Required action>
Would you output all the data exactly as it stands?

-- Dataset section follows --

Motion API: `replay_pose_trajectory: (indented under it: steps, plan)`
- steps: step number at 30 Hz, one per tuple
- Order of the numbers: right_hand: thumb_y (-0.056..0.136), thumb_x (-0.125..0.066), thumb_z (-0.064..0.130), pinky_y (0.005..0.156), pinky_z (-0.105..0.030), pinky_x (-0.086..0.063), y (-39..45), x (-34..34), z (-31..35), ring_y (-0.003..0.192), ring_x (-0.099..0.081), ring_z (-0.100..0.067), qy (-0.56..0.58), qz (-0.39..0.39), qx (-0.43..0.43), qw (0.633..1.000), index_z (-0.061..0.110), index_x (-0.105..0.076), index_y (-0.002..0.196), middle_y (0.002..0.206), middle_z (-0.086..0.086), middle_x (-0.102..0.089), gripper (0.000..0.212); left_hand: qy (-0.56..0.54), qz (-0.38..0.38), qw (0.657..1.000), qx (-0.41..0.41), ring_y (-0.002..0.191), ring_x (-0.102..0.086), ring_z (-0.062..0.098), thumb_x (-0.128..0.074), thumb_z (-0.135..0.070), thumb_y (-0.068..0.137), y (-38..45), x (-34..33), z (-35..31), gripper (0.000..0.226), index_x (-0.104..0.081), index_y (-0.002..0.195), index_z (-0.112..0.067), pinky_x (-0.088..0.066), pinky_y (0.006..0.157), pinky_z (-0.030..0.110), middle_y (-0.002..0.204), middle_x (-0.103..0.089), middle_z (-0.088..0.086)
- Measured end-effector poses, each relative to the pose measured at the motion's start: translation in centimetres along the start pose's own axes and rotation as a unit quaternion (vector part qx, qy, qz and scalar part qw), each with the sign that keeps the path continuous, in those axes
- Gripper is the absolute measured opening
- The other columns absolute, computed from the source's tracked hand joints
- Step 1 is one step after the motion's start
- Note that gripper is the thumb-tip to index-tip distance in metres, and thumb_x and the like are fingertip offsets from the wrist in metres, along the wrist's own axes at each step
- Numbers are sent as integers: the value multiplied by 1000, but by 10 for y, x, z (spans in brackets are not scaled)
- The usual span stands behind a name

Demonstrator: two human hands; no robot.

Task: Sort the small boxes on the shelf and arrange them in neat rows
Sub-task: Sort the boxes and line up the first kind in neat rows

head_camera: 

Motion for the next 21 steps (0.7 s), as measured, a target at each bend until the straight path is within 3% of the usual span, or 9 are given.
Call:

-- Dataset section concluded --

Output of the task>
Motion API: `replay_pose_trajectory: (indented under it: steps, plan)`
- steps: step number at 30 Hz, one per tuple
- Order of the numbers: right_hand: thumb_y (-0.056..0.136), thumb_x (-0.125..0.066), thumb_z (-0.064..0.130), pinky_y (0.005..0.156), pinky_z (-0.105..0.030), pinky_x (-0.086..0.063), y (-39..45), x (-34..34), z (-31..35), ring_y (-0.003..0.192), ring_x (-0.099..0.081), ring_z (-0.100..0.067), qy (-0.56..0.58), qz (-0.39..0.39), qx (-0.43..0.43), qw (0.633..1.000), index_z (-0.061..0.110), index_x (-0.105..0.076), index_y (-0.002..0.196), middle_y (0.002..0.206), middle_z (-0.086..0.086), middle_x (-0.102..0.089), gripper (0.000..0.212); left_hand: qy (-0.56..0.54), qz (-0.38..0.38), qw (0.657..1.000), qx (-0.41..0.41), ring_y (-0.002..0.191), ring_x (-0.102..0.086), ring_z (-0.062..0.098), thumb_x (-0.128..0.074), thumb_z (-0.135..0.070), thumb_y (-0.068..0.137), y (-38..45), x (-34..33), z (-35..31), gripper (0.000..0.226), index_x (-0.104..0.081), index_y (-0.002..0.195), index_z (-0.112..0.067), pinky_x (-0.088..0.066), pinky_y (0.006..0.157), pinky_z (-0.030..0.110), middle_y (-0.002..0.204), middle_x (-0.103..0.089), middle_z (-0.088..0.086)
- Measured end-effector poses, each relative to the pose measured at the motion's start: translation in centimetres along the start pose's own axes and rotation as a unit quaternion (vector part qx, qy, qz and scalar part qw), each with the sign that keeps the path continuous, in those axes
- Gripper is the absolute measured opening
- The other columns absolute, computed from the source's tracked hand joints
- Step 1 is one step after the motion's start
- Note that gripper is the thumb-tip to index-tip distance in metres, and thumb_x and the like are fingertip offsets from the wrist in metres, along the wrist's own axes at each step
- Numbers are sent as integers: the value multiplied by 1000, but by 10 for y, x, z (spans in brackets are not scaled)
- The usual span stands behind a name

Demonstrator: two human hands; no robot.

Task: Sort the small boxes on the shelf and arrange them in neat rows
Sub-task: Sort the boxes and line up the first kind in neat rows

head_camera: 

Motion for the next 21 steps (0.7 s), as measured, a target at each bend until the straight path is within 3% of the usual span, or 9 are given.
Call:

This output has been written out in full.